Si on leur avait expliqué que d’autres avant eux jouissaient des privilèges exorbitants de leur fonction et qu’un matin, comme un rat, un avion est venu les attendre au bout de la piste de Maïs Gâté, nos chefs seraient moins fiers de jouer aux gros bras. La gloire est éphémère. Le bruit et la fureur n’aident pas à construire une réputation qui dure.

Ah! si nos chefs savaient que les pays qui leur déroulent le tapis rouge, les dirigeants qui les invitent à leurs tables, seront les premiers à ne pas se souvenir de leur nom, ils resteraient bien tranquilles dans leur bureau à faire le travail qui leur revient: sortir ce pays de l’abîme.
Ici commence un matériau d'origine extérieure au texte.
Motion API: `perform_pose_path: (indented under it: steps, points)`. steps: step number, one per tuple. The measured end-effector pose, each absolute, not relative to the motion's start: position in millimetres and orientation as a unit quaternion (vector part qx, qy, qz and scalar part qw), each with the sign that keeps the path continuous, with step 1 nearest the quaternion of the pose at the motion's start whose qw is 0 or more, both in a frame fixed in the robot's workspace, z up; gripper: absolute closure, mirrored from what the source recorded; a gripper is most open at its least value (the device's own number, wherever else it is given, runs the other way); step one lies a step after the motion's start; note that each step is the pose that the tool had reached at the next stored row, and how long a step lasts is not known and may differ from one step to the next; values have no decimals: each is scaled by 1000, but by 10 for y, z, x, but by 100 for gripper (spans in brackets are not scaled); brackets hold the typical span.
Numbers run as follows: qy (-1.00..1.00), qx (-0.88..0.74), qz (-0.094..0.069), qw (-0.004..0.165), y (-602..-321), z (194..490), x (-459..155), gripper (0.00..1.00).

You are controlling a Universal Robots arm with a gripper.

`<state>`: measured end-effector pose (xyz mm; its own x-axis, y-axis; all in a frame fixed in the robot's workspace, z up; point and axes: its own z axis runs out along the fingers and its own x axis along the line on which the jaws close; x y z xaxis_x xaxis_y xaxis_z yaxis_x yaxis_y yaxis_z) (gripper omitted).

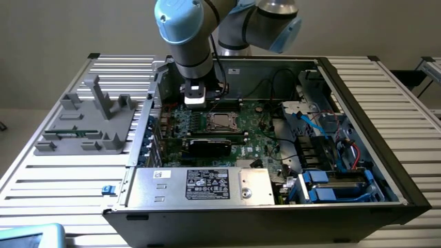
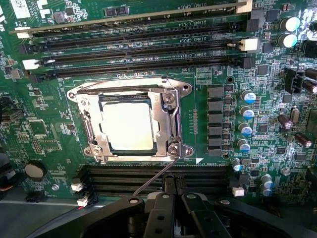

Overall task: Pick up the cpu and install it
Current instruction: 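Install the first cpu locking lever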

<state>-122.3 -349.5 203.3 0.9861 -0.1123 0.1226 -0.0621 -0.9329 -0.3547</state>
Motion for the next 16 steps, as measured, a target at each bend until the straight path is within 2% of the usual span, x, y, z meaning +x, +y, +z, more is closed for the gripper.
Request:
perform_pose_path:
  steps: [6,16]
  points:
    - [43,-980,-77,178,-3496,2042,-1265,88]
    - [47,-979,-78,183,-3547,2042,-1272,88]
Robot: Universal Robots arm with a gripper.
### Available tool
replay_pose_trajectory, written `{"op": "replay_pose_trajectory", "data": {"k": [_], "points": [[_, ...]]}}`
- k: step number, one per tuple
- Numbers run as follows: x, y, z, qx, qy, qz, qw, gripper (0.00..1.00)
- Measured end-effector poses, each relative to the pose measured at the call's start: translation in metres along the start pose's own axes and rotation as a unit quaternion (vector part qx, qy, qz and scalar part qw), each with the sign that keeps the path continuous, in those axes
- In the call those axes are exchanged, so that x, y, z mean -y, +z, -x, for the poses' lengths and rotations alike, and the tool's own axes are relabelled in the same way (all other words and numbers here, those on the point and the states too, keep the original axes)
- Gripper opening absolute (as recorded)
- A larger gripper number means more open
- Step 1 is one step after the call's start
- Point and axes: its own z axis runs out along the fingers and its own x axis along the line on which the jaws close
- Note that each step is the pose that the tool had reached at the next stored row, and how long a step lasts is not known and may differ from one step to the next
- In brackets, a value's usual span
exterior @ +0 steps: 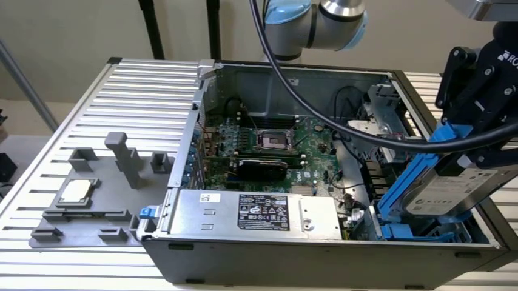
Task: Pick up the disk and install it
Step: 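Insert the disk into the insertion slot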
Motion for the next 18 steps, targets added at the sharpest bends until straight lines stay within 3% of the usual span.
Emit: {"op": "replay_pose_trajectory", "data": {"k": [18], "points": [[0.0017, 0.0077, 0.0002, 0.0012, 0.000, 0.0003, 1.0000, 0.33]]}}
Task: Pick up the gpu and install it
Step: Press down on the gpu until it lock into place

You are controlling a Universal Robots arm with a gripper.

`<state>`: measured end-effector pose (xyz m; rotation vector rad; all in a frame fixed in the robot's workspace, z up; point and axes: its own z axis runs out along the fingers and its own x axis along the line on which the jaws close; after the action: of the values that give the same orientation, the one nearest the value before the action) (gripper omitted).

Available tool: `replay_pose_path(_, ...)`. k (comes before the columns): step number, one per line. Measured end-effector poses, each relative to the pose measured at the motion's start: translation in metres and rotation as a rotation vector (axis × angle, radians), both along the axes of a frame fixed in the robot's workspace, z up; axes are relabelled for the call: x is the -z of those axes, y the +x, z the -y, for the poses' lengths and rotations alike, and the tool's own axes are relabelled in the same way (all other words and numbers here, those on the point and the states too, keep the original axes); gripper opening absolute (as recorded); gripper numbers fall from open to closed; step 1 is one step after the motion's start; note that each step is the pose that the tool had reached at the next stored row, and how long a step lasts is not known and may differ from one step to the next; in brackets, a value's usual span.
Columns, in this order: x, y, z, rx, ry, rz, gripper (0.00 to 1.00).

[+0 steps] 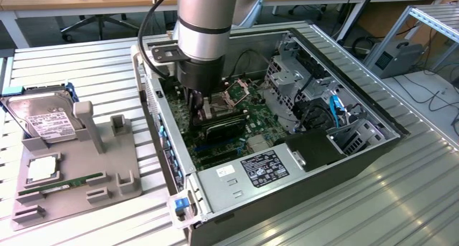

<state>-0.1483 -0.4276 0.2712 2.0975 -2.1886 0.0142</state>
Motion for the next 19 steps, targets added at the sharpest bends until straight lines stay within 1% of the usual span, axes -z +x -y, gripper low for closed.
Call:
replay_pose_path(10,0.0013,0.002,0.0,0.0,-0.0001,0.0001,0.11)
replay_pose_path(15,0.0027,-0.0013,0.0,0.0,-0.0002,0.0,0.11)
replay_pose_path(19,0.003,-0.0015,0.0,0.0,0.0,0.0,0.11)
Si nos chefs n’avaient pas la mémoire courte et ne se laissaient pas enivrer par les effluves du pouvoir, par le roulement de la grosse caisse à chaque fois que la fanfare entame l’hymne, ils sauraient que des dizaines d’exaltés sont prêts à devenir martyrs pour, en échange de quelques heures de gloire, voir le chef en eux devenir un monstre.
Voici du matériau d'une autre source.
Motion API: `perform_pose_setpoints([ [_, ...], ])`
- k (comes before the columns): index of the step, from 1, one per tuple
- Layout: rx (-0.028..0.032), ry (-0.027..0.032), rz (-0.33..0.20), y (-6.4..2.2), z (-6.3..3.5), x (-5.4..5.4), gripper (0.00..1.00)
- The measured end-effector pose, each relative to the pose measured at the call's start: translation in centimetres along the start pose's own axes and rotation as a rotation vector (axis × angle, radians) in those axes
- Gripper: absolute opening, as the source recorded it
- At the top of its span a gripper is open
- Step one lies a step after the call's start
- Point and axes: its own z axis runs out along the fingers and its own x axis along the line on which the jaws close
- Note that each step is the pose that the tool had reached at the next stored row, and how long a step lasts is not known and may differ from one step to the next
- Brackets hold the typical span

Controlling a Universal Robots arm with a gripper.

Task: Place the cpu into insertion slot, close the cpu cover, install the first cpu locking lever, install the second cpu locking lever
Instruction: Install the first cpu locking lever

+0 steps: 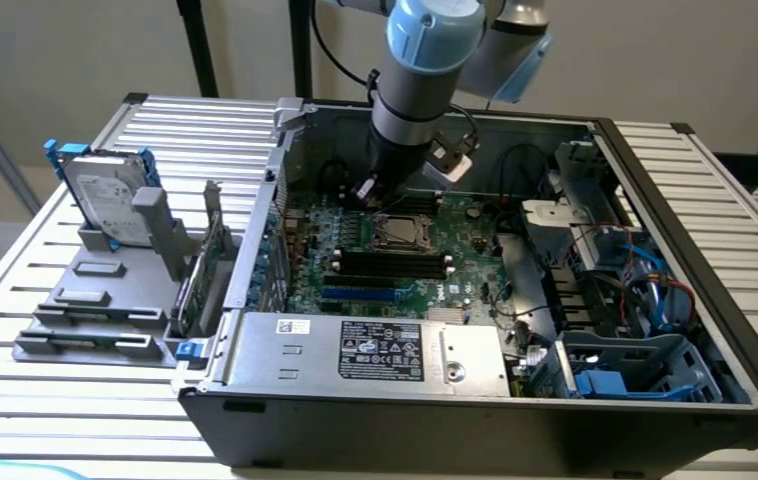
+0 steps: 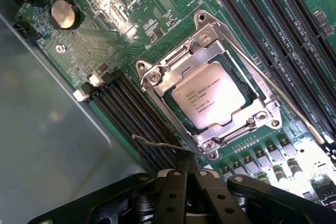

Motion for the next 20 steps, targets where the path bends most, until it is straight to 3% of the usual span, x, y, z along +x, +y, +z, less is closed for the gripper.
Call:
perform_pose_setpoints([
  [12, -0.0082, -0.0128, -0.005, 1.08, 0.37, 0.9, 0.11],
  [18, -0.0202, -0.0311, -0.007, 1.68, 0.42, 1.4, 0.11],
  [20, -0.0273, -0.0411, -0.007, 1.76, 0.42, 1.4, 0.11],
])
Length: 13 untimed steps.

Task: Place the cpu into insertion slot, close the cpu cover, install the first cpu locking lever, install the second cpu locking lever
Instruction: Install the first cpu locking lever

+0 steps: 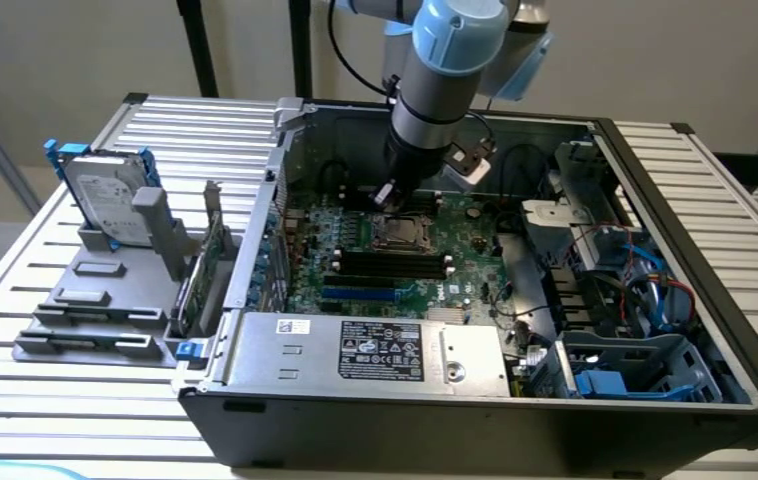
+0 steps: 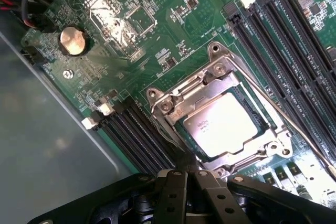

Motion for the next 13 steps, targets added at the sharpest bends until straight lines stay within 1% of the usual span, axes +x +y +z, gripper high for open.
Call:
perform_pose_setpoints([
  [1, -0.0011, -0.0037, 0.000, 0.01, 0.00, 0.00, 0.11],
  [2, 0.0009, -0.0064, -0.001, 0.02, -0.01, 0.01, 0.11],
  [7, 0.0073, -0.0129, -0.015, -0.18, -0.02, -0.14, 0.11],
  [9, 0.0096, -0.0137, -0.019, -0.33, -0.03, -0.25, 0.11],
  [13, 0.0114, -0.0119, -0.021, -0.59, -0.08, -0.37, 0.11],
])
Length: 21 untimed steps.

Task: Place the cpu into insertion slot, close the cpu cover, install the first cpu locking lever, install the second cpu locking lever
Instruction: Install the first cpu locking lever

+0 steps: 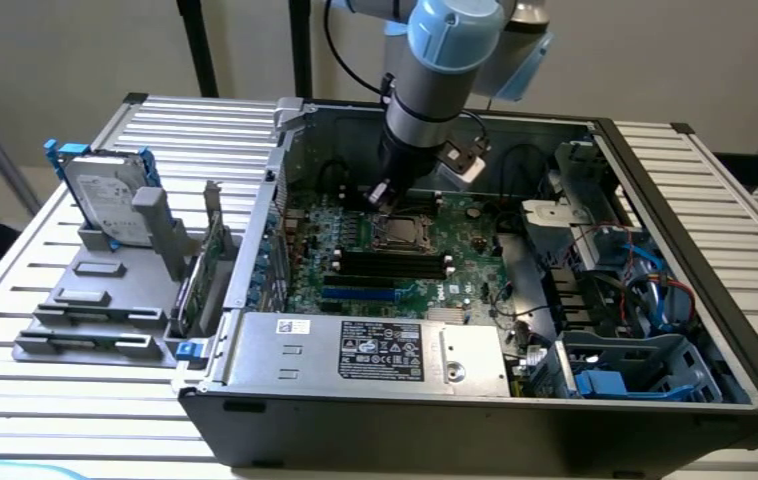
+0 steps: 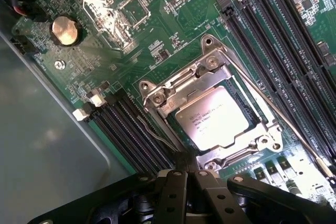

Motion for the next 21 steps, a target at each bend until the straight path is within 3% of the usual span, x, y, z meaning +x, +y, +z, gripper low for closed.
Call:
perform_pose_setpoints([
  [10, 0.0026, 0.0034, 0.000, -0.95, 0.21, 0.35, 0.11],
  [21, 0.0029, 0.0038, -0.001, -0.91, -0.29, 0.21, 0.11],
])
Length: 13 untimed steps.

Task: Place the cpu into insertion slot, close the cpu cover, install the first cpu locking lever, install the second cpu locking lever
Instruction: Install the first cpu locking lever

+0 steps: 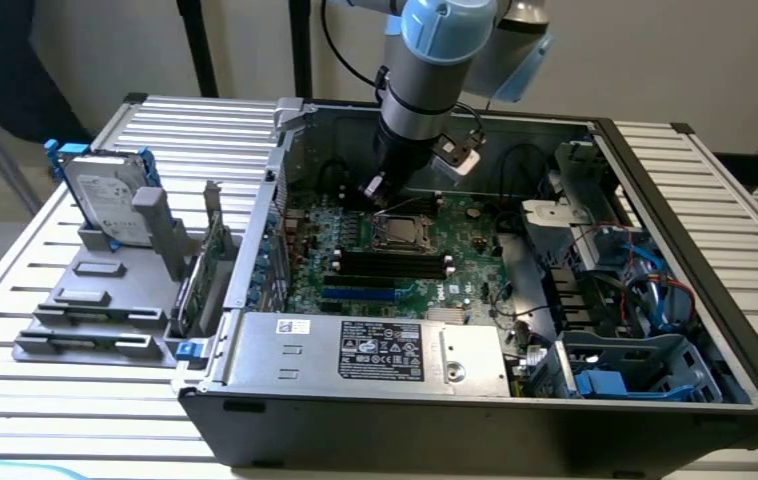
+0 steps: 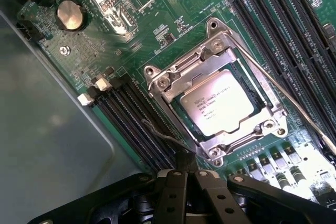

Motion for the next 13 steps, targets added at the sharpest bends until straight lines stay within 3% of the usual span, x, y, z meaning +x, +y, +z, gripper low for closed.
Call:
perform_pose_setpoints([
  [13, -0.0005, 0.0000, 0.000, -0.02, -0.05, -0.01, 0.11],
])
Les rires complices se transforment si vite en menaçants grincements de dents. Que c’est stupéfiant! Les photos de famille des équipes qui s’installent se métamorphosent en avis de recherches, quand on se met à ne pas respecter les droits de l’homme. Un simple juge, n’importe où dans le monde, peut mettre fin à la superbe d’une présidence.

René Préval, car en la matière il faut bien lui rendre hommage, fut le seul de nos présidents à résister à toutes les tentations d’autoritarisme. Bien lui en prit. Nous n’avons pas assez apprécié son apport à la cause de l’avancement de la démocratie et jeté, avec l’eau de son bain, bien de ses manières qui illumineraient l’action des autres.

Un président ne menace pas. N’injure pas. Ne fait ni ne recommande, ni ne laisse entreprendre des représailles. Un président est mesure et pondération. Force et sagesse. Un président se doit de voir plus loin que sa satisfaction immédiate. Un président doit savoir s’entourer. Un président mérite le respect et chaque jour se le procure. Un président a tant de pouvoirs et de responsabilités qu’il se doit d’en user à bon escient. Un président doit savoir éviter les pièges, les embuscades comme les petites provocations.

Le processus inauguré le 7 février 1986, mais enclenché depuis des lustres, a ses défauts. Mais que personne ne se méprenne! Le peuple, les amis d’Haïti et le monde entier ne laisseront pas s’installer, par mégarde ou pour complaire à l’élu du moment, une régression.

Tous ceux qui s’y sont essayés ces dernières années ont fini dans la fange. Il y a trop de responsables qui tiennent à leur visa et à leur petit voyage d’agrément pour que cela finisse autrement que par une capitulation sans condition.

Evitons le refrain des regrets, éloignons-nous des remords précoces, oeuvrons pour l’amélioration de la condition de tous et l’établissement de l’Etat de droit véritable. Ces objectifs sont si nobles et le fruit de l’effort si doux.

Monsieur le chef, qu’il serait dommage qu’un jour vous ayez à dire si je savais!